Traj-MAE: Masked Autoencoders for Trajectory Prediction
This work addresses trajectory prediction for autonomous driving systems, representing an incremental improvement with novel pre-training techniques.
The paper tackles trajectory prediction for autonomous driving by proposing Traj-MAE, a masked autoencoder that uses diverse masking strategies and continual pre-training to capture social and temporal information, achieving competitive results with state-of-the-art methods and significantly outperforming the baseline.

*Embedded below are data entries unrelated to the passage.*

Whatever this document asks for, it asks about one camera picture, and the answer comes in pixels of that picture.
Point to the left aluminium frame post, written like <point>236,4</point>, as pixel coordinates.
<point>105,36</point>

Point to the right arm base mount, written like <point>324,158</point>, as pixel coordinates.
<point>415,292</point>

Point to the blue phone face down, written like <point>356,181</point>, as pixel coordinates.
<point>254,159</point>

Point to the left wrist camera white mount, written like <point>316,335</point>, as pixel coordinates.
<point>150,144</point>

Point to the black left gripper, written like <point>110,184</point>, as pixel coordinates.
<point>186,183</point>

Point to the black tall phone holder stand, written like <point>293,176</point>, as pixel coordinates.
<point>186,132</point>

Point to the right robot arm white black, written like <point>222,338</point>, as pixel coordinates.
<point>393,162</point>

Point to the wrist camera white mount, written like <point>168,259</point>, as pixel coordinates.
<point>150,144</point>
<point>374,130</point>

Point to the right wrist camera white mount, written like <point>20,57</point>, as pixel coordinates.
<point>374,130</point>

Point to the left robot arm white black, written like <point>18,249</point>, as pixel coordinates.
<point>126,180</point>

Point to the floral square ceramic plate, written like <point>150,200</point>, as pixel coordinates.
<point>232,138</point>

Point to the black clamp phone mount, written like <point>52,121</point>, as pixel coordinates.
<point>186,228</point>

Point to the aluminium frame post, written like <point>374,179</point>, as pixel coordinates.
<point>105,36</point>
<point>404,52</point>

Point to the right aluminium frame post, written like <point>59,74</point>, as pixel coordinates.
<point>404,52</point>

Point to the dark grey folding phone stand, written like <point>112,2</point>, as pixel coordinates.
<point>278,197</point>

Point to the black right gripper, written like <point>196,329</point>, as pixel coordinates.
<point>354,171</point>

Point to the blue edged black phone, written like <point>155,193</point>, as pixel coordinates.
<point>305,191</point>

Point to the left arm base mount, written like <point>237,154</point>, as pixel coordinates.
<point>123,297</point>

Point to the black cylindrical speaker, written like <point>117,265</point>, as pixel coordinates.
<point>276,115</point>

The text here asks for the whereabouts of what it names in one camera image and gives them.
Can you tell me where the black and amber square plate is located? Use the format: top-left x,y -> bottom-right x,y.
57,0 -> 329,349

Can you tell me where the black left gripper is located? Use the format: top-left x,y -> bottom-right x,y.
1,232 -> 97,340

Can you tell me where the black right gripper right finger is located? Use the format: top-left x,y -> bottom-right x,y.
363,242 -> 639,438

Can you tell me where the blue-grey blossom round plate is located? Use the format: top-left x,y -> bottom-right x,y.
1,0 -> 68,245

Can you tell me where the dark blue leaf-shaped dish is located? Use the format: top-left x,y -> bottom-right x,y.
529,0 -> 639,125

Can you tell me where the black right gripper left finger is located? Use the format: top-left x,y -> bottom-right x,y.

Trajectory prediction has been a crucial task in building a reliable autonomous driving system by anticipating possible dangers. One key issue is to generate consistent trajectory predictions without colliding. To overcome the challenge, we propose an efficient masked autoencoder for trajectory prediction (Traj-MAE) that better represents the complicated behaviors of agents in the driving environment. Specifically, our Traj-MAE employs diverse masking strategies to pre-train the trajectory encoder and map encoder, allowing for the capture of social and temporal information among agents while leveraging the effect of environment from multiple granularities. To address the catastrophic forgetting problem that arises when pre-training the network with multiple masking strategies, we introduce a continual pre-training framework, which can help Traj-MAE learn valuable and diverse information from various strategies efficiently. Our experimental results in both multi-agent and single-agent settings demonstrate that Traj-MAE achieves competitive results with state-of-the-art methods and significantly outperforms our baseline model.